EXERCISE DETAILS:
From the first line to the last, retype the listing without any alteration.

DATA PROVIDED:
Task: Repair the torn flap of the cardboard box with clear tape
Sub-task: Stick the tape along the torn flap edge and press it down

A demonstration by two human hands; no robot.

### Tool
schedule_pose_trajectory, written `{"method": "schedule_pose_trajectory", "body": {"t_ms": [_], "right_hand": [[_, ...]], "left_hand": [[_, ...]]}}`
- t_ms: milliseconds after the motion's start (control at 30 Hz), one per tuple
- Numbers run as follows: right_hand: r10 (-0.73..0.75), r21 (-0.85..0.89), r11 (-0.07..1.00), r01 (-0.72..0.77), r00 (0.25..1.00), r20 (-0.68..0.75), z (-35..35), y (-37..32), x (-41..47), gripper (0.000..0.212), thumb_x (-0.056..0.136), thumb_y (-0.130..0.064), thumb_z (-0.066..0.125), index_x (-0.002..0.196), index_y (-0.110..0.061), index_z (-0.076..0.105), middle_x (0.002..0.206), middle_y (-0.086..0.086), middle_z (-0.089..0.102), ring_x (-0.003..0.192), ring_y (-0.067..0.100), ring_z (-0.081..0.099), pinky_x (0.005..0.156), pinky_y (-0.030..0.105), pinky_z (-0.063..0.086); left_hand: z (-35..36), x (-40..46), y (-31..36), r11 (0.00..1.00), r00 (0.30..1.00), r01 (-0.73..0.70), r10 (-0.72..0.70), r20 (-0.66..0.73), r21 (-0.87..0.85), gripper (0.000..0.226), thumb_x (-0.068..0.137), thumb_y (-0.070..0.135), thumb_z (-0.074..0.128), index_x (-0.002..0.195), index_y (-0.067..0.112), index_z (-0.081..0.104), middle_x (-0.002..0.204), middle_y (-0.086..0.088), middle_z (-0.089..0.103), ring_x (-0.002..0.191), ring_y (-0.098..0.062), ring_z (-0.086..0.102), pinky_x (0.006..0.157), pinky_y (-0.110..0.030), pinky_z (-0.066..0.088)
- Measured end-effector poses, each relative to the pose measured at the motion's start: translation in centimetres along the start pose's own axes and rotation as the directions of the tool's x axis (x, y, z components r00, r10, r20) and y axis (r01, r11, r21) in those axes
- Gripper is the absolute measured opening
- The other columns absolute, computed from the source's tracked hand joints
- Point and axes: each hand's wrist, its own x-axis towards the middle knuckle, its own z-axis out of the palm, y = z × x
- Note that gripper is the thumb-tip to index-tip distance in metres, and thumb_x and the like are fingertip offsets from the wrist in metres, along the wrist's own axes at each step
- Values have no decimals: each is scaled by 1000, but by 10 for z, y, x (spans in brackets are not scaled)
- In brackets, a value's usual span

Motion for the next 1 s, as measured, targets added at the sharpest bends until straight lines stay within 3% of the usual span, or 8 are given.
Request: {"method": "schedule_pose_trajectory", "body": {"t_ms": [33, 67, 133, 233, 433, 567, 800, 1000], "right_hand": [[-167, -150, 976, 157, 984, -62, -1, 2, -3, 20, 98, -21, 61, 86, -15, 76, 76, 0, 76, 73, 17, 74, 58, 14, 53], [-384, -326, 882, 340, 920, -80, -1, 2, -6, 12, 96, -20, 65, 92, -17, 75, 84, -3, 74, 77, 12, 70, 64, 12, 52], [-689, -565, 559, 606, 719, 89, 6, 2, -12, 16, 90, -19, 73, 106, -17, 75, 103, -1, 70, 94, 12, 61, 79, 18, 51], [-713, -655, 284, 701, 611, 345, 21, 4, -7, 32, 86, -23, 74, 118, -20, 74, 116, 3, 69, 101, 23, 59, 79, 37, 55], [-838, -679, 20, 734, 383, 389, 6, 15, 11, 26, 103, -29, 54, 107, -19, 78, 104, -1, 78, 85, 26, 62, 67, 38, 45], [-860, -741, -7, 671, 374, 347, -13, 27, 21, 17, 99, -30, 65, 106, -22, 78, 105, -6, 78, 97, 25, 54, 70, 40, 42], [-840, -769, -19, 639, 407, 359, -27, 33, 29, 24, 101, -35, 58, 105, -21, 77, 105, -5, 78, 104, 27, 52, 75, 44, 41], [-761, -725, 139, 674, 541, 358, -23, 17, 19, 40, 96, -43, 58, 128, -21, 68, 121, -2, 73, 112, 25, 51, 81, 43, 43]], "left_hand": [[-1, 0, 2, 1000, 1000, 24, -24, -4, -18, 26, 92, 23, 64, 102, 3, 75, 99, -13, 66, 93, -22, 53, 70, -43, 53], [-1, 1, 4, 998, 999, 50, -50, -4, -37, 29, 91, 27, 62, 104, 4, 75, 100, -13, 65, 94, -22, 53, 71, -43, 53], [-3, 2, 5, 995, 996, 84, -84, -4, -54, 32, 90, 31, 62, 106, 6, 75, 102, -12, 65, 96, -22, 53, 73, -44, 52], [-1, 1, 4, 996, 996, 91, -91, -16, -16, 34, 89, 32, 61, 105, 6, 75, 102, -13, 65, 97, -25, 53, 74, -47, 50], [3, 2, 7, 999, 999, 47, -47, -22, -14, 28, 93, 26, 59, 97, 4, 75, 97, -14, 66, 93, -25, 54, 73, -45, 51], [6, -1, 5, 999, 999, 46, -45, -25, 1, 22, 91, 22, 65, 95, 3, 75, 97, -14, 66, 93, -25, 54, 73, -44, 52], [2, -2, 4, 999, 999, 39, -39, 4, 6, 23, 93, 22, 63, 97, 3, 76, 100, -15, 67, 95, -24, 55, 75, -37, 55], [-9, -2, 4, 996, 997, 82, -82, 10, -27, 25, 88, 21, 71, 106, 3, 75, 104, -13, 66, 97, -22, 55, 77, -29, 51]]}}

RESPONSE TO THIS TASK:
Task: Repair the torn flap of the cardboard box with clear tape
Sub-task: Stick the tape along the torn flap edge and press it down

A demonstration by two human hands; no robot.

### Tool
schedule_pose_trajectory, written `{"method": "schedule_pose_trajectory", "body": {"t_ms": [_], "right_hand": [[_, ...]], "left_hand": [[_, ...]]}}`
- t_ms: milliseconds after the motion's start (control at 30 Hz), one per tuple
- Numbers run as follows: right_hand: r10 (-0.73..0.75), r21 (-0.85..0.89), r11 (-0.07..1.00), r01 (-0.72..0.77), r00 (0.25..1.00), r20 (-0.68..0.75), z (-35..35), y (-37..32), x (-41..47), gripper (0.000..0.212), thumb_x (-0.056..0.136), thumb_y (-0.130..0.064), thumb_z (-0.066..0.125), index_x (-0.002..0.196), index_y (-0.110..0.061), index_z (-0.076..0.105), middle_x (0.002..0.206), middle_y (-0.086..0.086), middle_z (-0.089..0.102), ring_x (-0.003..0.192), ring_y (-0.067..0.100), ring_z (-0.081..0.099), pinky_x (0.005..0.156), pinky_y (-0.030..0.105), pinky_z (-0.063..0.086); left_hand: z (-35..36), x (-40..46), y (-31..36), r11 (0.00..1.00), r00 (0.30..1.00), r01 (-0.73..0.70), r10 (-0.72..0.70), r20 (-0.66..0.73), r21 (-0.87..0.85), gripper (0.000..0.226), thumb_x (-0.068..0.137), thumb_y (-0.070..0.135), thumb_z (-0.074..0.128), index_x (-0.002..0.195), index_y (-0.067..0.112), index_z (-0.081..0.104), middle_x (-0.002..0.204), middle_y (-0.086..0.088), middle_z (-0.089..0.103), ring_x (-0.002..0.191), ring_y (-0.098..0.062), ring_z (-0.086..0.102), pinky_x (0.006..0.157), pinky_y (-0.110..0.030), pinky_z (-0.066..0.088)
- Measured end-effector poses, each relative to the pose measured at the motion's start: translation in centimetres along the start pose's own axes and rotation as the directions of the tool's x axis (x, y, z components r00, r10, r20) and y axis (r01, r11, r21) in those axes
- Gripper is the absolute measured opening
- The other columns absolute, computed from the source's tracked hand joints
- Point and axes: each hand's wrist, its own x-axis towards the middle knuckle, its own z-axis out of the palm, y = z × x
- Note that gripper is the thumb-tip to index-tip distance in metres, and thumb_x and the like are fingertip offsets from the wrist in metres, along the wrist's own axes at each step
- Values have no decimals: each is scaled by 1000, but by 10 for z, y, x (spans in brackets are not scaled)
- In brackets, a value's usual span

Motion for the next 1 s, as measured, targets added at the sharpest bends until straight lines stay within 3% of the usual span, or 8 are given.
Request: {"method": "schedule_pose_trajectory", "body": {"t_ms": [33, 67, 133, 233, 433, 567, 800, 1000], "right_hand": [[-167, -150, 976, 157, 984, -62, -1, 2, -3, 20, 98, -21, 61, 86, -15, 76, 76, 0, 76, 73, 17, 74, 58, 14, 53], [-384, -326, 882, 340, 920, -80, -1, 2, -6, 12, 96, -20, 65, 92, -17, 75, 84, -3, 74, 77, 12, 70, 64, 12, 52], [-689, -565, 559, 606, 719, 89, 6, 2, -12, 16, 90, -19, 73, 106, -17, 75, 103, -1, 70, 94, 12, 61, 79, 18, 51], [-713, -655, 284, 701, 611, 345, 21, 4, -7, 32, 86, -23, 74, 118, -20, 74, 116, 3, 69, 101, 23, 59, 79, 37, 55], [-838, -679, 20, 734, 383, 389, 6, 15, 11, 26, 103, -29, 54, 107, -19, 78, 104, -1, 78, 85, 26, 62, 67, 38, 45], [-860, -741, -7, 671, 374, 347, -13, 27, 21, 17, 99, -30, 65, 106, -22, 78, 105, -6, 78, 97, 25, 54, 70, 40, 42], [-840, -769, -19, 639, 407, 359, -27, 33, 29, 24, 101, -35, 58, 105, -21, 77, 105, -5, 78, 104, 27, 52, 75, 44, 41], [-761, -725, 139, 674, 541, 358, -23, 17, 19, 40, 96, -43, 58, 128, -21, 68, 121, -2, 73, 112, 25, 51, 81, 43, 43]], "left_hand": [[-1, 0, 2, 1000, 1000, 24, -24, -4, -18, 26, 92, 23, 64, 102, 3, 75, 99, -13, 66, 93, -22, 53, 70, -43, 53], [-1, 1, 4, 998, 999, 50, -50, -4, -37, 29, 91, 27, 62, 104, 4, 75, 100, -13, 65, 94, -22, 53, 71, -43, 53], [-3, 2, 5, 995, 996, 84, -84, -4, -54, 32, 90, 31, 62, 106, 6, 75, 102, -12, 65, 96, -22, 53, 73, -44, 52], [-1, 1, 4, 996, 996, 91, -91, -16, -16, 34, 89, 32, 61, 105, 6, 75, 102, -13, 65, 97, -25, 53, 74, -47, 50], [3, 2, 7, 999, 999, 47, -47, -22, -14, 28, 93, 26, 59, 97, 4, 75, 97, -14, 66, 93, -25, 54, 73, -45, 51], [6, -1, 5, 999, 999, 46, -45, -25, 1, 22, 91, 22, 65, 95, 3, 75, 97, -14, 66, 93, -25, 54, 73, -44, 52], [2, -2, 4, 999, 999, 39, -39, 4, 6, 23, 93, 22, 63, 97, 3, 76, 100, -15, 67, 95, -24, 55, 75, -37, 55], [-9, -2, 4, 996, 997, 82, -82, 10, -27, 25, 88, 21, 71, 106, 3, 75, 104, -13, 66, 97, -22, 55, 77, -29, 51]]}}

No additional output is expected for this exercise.